- [TASK INPUT]
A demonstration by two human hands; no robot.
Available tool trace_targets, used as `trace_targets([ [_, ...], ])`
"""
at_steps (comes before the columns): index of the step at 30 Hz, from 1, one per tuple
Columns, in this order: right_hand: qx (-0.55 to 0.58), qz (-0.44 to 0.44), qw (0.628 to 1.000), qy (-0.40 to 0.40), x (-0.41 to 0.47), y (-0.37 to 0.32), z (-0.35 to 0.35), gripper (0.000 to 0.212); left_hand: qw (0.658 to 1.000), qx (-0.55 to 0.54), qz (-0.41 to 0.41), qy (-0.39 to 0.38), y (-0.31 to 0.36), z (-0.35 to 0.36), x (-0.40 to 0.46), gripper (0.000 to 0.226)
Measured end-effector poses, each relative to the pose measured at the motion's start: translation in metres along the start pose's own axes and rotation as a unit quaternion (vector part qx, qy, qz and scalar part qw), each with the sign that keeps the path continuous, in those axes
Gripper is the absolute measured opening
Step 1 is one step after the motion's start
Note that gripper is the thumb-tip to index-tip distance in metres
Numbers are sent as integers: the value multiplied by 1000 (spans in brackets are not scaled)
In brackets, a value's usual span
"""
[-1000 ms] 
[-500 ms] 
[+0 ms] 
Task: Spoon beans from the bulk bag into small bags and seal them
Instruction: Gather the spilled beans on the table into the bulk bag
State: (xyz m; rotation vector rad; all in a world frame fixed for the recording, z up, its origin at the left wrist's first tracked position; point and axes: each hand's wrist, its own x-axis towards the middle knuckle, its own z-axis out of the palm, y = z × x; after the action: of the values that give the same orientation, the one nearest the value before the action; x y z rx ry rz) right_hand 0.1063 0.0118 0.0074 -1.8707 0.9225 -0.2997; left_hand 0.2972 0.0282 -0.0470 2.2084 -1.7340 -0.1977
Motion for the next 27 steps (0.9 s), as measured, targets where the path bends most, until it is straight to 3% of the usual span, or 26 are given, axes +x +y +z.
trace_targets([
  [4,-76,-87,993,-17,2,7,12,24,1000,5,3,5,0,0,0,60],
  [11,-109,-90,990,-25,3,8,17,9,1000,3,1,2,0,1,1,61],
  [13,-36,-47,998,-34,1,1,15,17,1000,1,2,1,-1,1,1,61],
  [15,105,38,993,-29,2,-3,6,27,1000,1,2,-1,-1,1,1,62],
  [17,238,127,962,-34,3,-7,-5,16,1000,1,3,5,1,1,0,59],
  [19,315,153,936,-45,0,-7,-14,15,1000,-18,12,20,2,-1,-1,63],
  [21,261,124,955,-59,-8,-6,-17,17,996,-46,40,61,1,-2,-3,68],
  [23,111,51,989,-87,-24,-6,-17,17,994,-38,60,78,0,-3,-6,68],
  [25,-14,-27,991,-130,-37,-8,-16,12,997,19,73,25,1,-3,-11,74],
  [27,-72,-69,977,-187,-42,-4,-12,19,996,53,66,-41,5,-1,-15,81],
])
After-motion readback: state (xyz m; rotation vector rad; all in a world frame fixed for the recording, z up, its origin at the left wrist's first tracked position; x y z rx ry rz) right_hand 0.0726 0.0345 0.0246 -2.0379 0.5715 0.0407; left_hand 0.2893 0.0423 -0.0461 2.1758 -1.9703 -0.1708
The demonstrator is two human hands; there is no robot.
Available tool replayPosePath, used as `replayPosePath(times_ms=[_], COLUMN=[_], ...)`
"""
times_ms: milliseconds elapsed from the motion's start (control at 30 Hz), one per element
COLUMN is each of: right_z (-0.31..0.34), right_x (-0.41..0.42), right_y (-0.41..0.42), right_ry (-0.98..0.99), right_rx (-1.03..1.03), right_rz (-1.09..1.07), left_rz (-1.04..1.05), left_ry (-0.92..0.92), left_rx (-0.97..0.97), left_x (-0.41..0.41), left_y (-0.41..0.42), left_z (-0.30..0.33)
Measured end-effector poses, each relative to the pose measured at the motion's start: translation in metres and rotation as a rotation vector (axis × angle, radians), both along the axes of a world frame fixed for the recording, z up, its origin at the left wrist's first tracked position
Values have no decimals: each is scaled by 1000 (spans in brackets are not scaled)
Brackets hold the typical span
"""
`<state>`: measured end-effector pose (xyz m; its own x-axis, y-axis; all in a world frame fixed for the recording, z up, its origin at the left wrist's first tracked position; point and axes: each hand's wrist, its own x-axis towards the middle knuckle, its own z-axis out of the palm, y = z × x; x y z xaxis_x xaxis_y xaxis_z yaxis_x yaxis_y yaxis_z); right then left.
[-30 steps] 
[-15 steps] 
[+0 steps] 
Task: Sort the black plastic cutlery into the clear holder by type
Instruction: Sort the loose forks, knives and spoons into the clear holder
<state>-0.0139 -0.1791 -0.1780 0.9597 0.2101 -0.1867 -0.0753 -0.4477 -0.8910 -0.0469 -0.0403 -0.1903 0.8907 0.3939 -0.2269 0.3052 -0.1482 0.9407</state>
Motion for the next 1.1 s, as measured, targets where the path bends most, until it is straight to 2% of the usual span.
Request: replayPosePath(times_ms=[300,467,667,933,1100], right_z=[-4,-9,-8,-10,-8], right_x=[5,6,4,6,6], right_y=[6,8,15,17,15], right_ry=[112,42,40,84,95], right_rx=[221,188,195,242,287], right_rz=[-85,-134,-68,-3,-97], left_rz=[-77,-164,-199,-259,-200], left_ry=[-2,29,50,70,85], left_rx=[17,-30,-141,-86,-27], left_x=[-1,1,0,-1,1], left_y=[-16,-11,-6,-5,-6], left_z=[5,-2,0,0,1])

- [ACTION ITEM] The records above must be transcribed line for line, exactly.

- [THE ANSWER]
A demonstration by two human hands; no robot.
Available tool trace_targets, used as `trace_targets([ [_, ...], ])`
"""
at_steps (comes before the columns): index of the step at 30 Hz, from 1, one per tuple
Columns, in this order: right_hand: qx (-0.55 to 0.58), qz (-0.44 to 0.44), qw (0.628 to 1.000), qy (-0.40 to 0.40), x (-0.41 to 0.47), y (-0.37 to 0.32), z (-0.35 to 0.35), gripper (0.000 to 0.212); left_hand: qw (0.658 to 1.000), qx (-0.55 to 0.54), qz (-0.41 to 0.41), qy (-0.39 to 0.38), y (-0.31 to 0.36), z (-0.35 to 0.36), x (-0.40 to 0.46), gripper (0.000 to 0.226)
Measured end-effector poses, each relative to the pose measured at the motion's start: translation in metres along the start pose's own axes and rotation as a unit quaternion (vector part qx, qy, qz and scalar part qw), each with the sign that keeps the path continuous, in those axes
Gripper is the absolute measured opening
Step 1 is one step after the motion's start
Note that gripper is the thumb-tip to index-tip distance in metres
Numbers are sent as integers: the value multiplied by 1000 (spans in brackets are not scaled)
In brackets, a value's usual span
"""
[-1000 ms] 
[-500 ms] 
[+0 ms] 
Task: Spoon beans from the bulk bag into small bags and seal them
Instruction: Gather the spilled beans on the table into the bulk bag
State: (xyz m; rotation vector rad; all in a world frame fixed for the recording, z up, its origin at the left wrist's first tracked position; point and axes: each hand's wrist, its own x-axis towards the middle knuckle, its own z-axis out of the palm, y = z × x; after the action: of the values that give the same orientation, the one nearest the value before the action; x y z rx ry rz) right_hand 0.1063 0.0118 0.0074 -1.8707 0.9225 -0.2997; left_hand 0.2972 0.0282 -0.0470 2.2084 -1.7340 -0.1977
Motion for the next 27 steps (0.9 s), as measured, targets where the path bends most, until it is straight to 3% of the usual span, or 26 are given, axes +x +y +z.
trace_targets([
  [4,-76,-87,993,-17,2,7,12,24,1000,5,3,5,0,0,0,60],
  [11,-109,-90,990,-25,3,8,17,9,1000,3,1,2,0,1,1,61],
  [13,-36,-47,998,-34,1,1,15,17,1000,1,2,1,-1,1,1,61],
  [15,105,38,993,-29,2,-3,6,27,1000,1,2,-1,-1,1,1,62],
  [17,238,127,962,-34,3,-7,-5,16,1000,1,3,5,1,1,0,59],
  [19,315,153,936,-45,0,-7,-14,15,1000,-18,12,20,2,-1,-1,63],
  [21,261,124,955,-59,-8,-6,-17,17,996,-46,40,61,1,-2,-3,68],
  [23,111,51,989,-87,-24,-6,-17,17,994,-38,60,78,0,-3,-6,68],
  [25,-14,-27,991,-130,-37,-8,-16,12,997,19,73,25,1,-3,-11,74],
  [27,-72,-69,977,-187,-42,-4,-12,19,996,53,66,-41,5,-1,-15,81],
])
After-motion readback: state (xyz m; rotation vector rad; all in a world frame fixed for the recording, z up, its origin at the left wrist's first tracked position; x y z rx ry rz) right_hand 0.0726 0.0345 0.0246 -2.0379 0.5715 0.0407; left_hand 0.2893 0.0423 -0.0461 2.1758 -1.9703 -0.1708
The demonstrator is two human hands; there is no robot.
Available tool replayPosePath, used as `replayPosePath(times_ms=[_], COLUMN=[_], ...)`
"""
times_ms: milliseconds elapsed from the motion's start (control at 30 Hz), one per element
COLUMN is each of: right_z (-0.31..0.34), right_x (-0.41..0.42), right_y (-0.41..0.42), right_ry (-0.98..0.99), right_rx (-1.03..1.03), right_rz (-1.09..1.07), left_rz (-1.04..1.05), left_ry (-0.92..0.92), left_rx (-0.97..0.97), left_x (-0.41..0.41), left_y (-0.41..0.42), left_z (-0.30..0.33)
Measured end-effector poses, each relative to the pose measured at the motion's start: translation in metres and rotation as a rotation vector (axis × angle, radians), both along the axes of a world frame fixed for the recording, z up, its origin at the left wrist's first tracked position
Values have no decimals: each is scaled by 1000 (spans in brackets are not scaled)
Brackets hold the typical span
"""
`<state>`: measured end-effector pose (xyz m; its own x-axis, y-axis; all in a world frame fixed for the recording, z up, its origin at the left wrist's first tracked position; point and axes: each hand's wrist, its own x-axis towards the middle knuckle, its own z-axis out of the palm, y = z × x; x y z xaxis_x xaxis_y xaxis_z yaxis_x yaxis_y yaxis_z); right then left.
[-30 steps] 
[-15 steps] 
[+0 steps] 
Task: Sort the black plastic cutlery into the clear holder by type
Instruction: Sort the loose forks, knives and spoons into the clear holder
<state>-0.0139 -0.1791 -0.1780 0.9597 0.2101 -0.1867 -0.0753 -0.4477 -0.8910 -0.0469 -0.0403 -0.1903 0.8907 0.3939 -0.2269 0.3052 -0.1482 0.9407</state>
Motion for the next 1.1 s, as measured, targets where the path bends most, until it is straight to 2% of the usual span.
Request: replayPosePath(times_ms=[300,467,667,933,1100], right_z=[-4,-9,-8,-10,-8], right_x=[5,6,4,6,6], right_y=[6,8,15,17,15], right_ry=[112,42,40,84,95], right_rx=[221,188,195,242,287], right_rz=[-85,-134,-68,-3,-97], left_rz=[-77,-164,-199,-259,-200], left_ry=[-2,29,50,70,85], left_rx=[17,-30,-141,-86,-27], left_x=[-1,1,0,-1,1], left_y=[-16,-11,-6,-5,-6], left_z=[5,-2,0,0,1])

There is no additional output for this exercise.